:: Required work ::
Exact reproduction required: the lines below from the line with "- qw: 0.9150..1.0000" to the line with "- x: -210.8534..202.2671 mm", both ends included, and no others.
[Start of section]
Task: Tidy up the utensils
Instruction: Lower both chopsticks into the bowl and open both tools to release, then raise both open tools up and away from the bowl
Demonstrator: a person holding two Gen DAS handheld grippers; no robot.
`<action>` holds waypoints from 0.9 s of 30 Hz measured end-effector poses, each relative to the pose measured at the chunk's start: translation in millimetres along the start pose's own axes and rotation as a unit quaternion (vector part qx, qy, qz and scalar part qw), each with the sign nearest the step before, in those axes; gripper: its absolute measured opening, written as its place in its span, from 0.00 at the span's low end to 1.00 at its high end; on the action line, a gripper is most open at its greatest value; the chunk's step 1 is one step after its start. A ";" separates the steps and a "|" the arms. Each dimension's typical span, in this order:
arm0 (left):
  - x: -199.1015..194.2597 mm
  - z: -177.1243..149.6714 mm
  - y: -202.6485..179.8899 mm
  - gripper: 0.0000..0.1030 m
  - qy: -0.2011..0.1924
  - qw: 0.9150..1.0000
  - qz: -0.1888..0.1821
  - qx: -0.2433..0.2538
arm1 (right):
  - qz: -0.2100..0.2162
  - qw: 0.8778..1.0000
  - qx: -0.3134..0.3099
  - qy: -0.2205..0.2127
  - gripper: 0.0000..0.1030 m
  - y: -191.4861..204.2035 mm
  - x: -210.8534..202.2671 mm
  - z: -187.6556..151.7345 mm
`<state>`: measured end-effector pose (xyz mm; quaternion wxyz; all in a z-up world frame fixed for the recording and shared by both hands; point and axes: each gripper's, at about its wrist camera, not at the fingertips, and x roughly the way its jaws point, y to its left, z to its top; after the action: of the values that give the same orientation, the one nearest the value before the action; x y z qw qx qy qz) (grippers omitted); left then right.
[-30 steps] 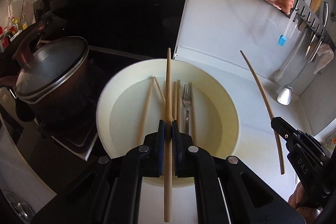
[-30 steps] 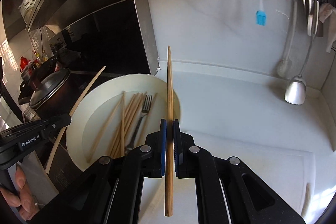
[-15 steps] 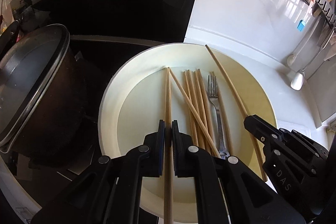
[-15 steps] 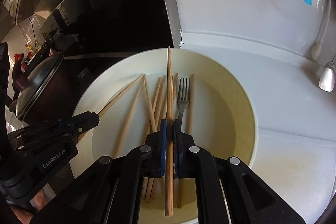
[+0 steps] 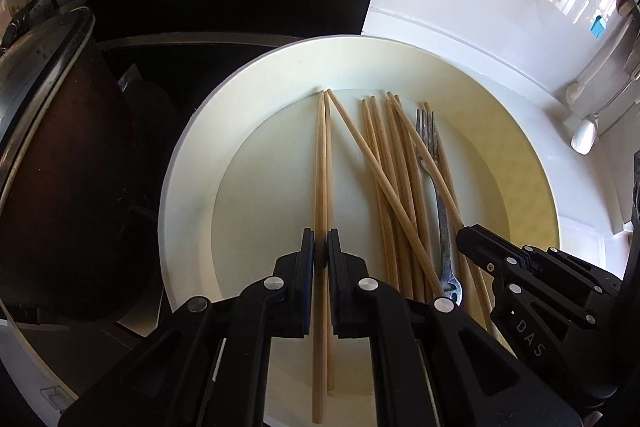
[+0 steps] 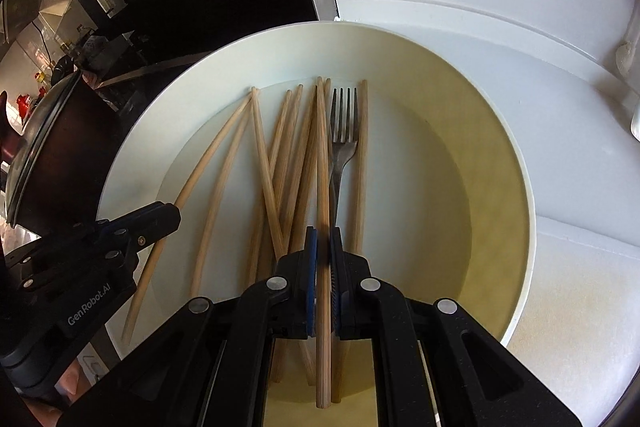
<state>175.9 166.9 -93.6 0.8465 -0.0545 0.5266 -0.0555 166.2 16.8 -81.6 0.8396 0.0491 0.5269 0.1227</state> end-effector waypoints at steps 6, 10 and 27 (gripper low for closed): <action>-1.9 -1.7 1.0 0.37 0.004 1.000 0.010 -0.014 | 0.005 1.000 -0.001 -0.007 0.27 -2.1 -5.1 1.2; -17.4 -3.0 1.7 0.61 -0.019 0.999 0.030 -0.013 | -0.003 1.000 -0.004 -0.030 0.27 -6.8 -21.5 1.0; -47.4 -16.5 -4.4 0.87 -0.018 0.998 0.059 -0.023 | -0.009 0.999 -0.007 -0.042 0.49 -7.3 -58.1 -9.1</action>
<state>140.1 169.2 -58.1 0.8560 -0.0440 0.5151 0.0081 135.1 -5.7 -36.5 0.8622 0.0436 0.4912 0.1162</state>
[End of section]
:: Response ::
  - qw: 0.9150..1.0000
  - qz: -0.1888..0.1821
  - qx: -0.2433..0.2538
arm1 (right):
  - qz: -0.2100..0.2162
  - qw: 0.8778..1.0000
  - qx: -0.3134..0.3099
  - qy: -0.2205..0.2127
  - gripper: 0.0000..0.1030 m
  - y: -191.4861..204.2035 mm
  - x: -210.8534..202.2671 mm

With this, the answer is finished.